§ Aim of the exercise
Return the data that follows exactly, with each line intact.

§ Data provided

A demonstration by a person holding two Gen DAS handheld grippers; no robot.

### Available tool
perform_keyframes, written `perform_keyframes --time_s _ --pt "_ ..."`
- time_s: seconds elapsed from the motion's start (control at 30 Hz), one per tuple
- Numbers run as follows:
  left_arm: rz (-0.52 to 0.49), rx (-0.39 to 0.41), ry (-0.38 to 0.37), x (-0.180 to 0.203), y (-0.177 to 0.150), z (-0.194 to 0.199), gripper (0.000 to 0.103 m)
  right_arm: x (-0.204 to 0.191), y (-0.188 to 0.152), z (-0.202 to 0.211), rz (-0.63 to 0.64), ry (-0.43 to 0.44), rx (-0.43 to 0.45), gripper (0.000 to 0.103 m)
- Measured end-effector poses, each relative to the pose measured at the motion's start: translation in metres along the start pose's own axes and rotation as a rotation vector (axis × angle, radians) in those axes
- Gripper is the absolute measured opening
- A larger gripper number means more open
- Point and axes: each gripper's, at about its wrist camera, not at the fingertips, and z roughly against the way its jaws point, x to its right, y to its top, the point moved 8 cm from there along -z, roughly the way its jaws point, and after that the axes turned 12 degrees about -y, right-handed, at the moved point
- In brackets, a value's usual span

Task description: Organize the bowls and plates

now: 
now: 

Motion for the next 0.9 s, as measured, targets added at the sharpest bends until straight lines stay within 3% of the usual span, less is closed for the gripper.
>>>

§ Output for this exercise
A demonstration by a person holding two Gen DAS handheld grippers; no robot.

### Available tool
perform_keyframes, written `perform_keyframes --time_s _ --pt "_ ..."`
- time_s: seconds elapsed from the motion's start (control at 30 Hz), one per tuple
- Numbers run as follows:
  left_arm: rz (-0.52 to 0.49), rx (-0.39 to 0.41), ry (-0.38 to 0.37), x (-0.180 to 0.203), y (-0.177 to 0.150), z (-0.194 to 0.199), gripper (0.000 to 0.103 m)
  right_arm: x (-0.204 to 0.191), y (-0.188 to 0.152), z (-0.202 to 0.211), rz (-0.63 to 0.64), ry (-0.43 to 0.44), rx (-0.43 to 0.45), gripper (0.000 to 0.103 m)
- Measured end-effector poses, each relative to the pose measured at the motion's start: translation in metres along the start pose's own axes and rotation as a rotation vector (axis × angle, radians) in those axes
- Gripper is the absolute measured opening
- A larger gripper number means more open
- Point and axes: each gripper's, at about its wrist camera, not at the fingertips, and z roughly against the way its jaws point, x to its right, y to its top, the point moved 8 cm from there along -z, roughly the way its jaws point, and after that the axes turned 12 degrees about -y, right-handed, at the moved point
- In brackets, a value's usual span

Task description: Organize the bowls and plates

now: 
now: 

Motion for the next 0.9 s, as measured, targets added at the sharpest bends until straight lines stay within 3% of the usual span, less is closed for the gripper.
>>>

The exercise requires nothing more than what has been given.